UCSD's Matt Costa

Q&A with Matt Costa, lead CT technologist at UCSD Medical Center

May 29, 2013
by Loren Bonner, DOTmed News Online Editor
Data is here to stay, but figuring out how to use it most effectively in health care is on a lot of people's minds these days. Matt Costa, CT manager at the University of California San Diego Medical Center spoke to DOTmed News about how he's able to manage critical data on the use of his facility's imaging systems.

DMN: What are some of the common challenges an imaging manager like yourself is up against these days?
MC: Annual changes in Current Procedural Technology (CPT) codes and billing practices can pose a couple of challenges. My team spends an increasing amount of time doing quality control, ensuring biller coders are updated, reports are addended correctly, and images are up to date in our picture archiving and communication systems. Staffing multiple locations is also a challenge. With the decrease in the number of staff per shift, it becomes particularly important to craft coverage plans for vacation and unplanned sick time.

DMN: Why is having data so important in a facility like UCSD?
MC: Data is critical to understanding the nuances of how the seven scanners and 37 employees I manage work together to perform about 33,000 exams annually. Without a breakdown of which types of scans are occurring on which machines and when, as well as how long patients are on the table for their exams, an imaging manager has no way to recognize timing gaps and utilization patterns ripe for fixing.

For instance, UCSD had an eight-day backlog for outpatients to schedule an exam in early 2012. The radiology information system I was using at the time provided me an overview of scanner activity in my department and on paper showed that the scanners were busy. Data later enabled me to figure out that wasn't the case. Once I gained access to data on what each machine did and when, I recognized that many scanners weren't being used at the times nursing shift changes occurred each day since inpatients were not coming down for scans. Upon realizing scanners were free, I added four outpatient slots for each day.

DMN: Talk to me about the web-based tool that you've begun using: How long have you been using it and what does it help you do?
MC: I began using GE's iCenter in early 2012 after I decided UCSD needed better visibility into scanner utilization. It's a straight-forward, online tool that works behind the scenes to provide me with real-time operational and performance data on UCSD's diagnostic imaging equipment. It didn't require any staff training to use it and immediately brought to light valuable data that helped me to identify the types of small changes that have created savings and greater efficiencies.

DMN: What did you notice immediately from the data? What improvements has it led to?
MC: I can now see in real-time what each scanner is doing. iCenter shows me in graph-form when the patient is on the table and the exact minute that an exam starts and ends. It allows me to physically spot holes when certain machines aren't being used and spot any timing problems or patterns as they arise.

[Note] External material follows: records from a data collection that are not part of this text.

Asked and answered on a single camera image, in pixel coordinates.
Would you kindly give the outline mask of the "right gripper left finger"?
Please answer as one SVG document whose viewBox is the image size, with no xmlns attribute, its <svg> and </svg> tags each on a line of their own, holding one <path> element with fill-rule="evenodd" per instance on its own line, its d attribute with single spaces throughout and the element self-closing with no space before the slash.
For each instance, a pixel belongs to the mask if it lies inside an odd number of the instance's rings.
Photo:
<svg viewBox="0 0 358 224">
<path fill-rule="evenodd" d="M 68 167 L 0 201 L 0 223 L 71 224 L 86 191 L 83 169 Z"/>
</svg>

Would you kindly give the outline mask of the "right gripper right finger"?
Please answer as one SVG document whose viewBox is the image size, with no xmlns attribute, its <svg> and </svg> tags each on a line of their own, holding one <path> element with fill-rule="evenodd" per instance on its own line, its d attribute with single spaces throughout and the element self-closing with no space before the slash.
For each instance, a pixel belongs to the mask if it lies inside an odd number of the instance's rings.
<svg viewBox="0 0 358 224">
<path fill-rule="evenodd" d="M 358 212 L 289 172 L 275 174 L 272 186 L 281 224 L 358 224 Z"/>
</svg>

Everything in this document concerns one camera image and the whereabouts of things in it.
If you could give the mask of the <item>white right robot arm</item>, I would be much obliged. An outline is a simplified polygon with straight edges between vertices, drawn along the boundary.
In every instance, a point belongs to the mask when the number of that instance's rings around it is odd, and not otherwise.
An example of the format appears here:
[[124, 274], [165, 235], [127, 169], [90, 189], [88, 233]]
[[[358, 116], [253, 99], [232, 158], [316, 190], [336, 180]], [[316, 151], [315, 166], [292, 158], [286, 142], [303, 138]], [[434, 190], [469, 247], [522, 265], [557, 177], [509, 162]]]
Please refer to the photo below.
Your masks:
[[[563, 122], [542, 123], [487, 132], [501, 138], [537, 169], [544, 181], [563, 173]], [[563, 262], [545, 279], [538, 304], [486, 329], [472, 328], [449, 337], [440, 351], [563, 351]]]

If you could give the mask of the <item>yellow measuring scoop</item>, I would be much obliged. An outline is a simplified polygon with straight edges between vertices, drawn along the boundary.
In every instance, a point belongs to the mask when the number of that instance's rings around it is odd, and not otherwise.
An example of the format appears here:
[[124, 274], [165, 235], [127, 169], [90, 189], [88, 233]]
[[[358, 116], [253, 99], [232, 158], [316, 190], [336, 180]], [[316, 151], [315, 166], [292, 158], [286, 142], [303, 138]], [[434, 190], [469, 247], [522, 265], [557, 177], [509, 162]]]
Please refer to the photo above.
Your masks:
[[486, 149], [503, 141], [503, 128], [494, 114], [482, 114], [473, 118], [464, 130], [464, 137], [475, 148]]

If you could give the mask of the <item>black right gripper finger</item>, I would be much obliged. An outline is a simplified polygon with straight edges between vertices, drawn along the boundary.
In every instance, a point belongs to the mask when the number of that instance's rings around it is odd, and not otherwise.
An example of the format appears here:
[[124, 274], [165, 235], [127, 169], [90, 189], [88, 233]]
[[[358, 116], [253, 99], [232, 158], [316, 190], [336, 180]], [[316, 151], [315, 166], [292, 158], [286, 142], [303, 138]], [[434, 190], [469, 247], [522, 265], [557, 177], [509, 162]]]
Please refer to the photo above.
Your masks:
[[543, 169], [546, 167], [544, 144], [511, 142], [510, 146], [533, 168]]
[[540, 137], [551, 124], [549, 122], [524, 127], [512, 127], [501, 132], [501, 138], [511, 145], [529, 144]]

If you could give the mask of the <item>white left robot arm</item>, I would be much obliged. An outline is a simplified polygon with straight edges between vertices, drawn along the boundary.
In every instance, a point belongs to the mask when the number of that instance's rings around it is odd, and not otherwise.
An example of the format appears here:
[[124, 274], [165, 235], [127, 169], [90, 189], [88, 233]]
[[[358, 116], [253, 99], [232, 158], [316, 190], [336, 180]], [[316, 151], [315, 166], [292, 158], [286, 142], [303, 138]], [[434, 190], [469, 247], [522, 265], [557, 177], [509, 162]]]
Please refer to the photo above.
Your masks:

In one facility, I noticed that a scan that normally takes between five and 10 minutes was taking an average of 20 minutes. Using the data from iCenter, I saw that technicians were devoting an extra ten or sometimes 15 minutes to get patients' IVs' started. Knowing that information, I added a nurse to that site to help with IVs. Because of making that small change, the scan times dropped back to between five and 10 minutes.

DMN: Have you noticed that patients are more satisfied?
MC: There have been less complaints about wait times from the patients and the ordering physicians who need the results to schedule follow-ups. Also, our current backlog has been reduced to one or two days compared to the previous eight. We are also comfortably scheduling patients three days after the order is placed to give us time to get pre-authorization.

DMN: Why is workflow so important in health care today, especially imaging?
MC: In a nutshell, workflow is the key to keeping my department open and financially sound. We have many people to accommodate, including patients, ordering physicians, radiologists, and the technologists themselves. Monitoring our productivity and scheduling is directly tied to how well we serve patients, help the ordering physicians to treat them and ensure that our resources are being wisely utilized.

On a broader scale, with an estimated 32 million new patients entering the health care system under the Affordable Care act, it's particularly important that hospitals mobilize to treat the growing volume of patients without sacrificing quality of care. From my perspective, the first step in accomplishing that end is getting critical data about the use of systems to ensure that existing resources -- including physical space, infrastructure, staff, and equipment -- are being used most efficiently.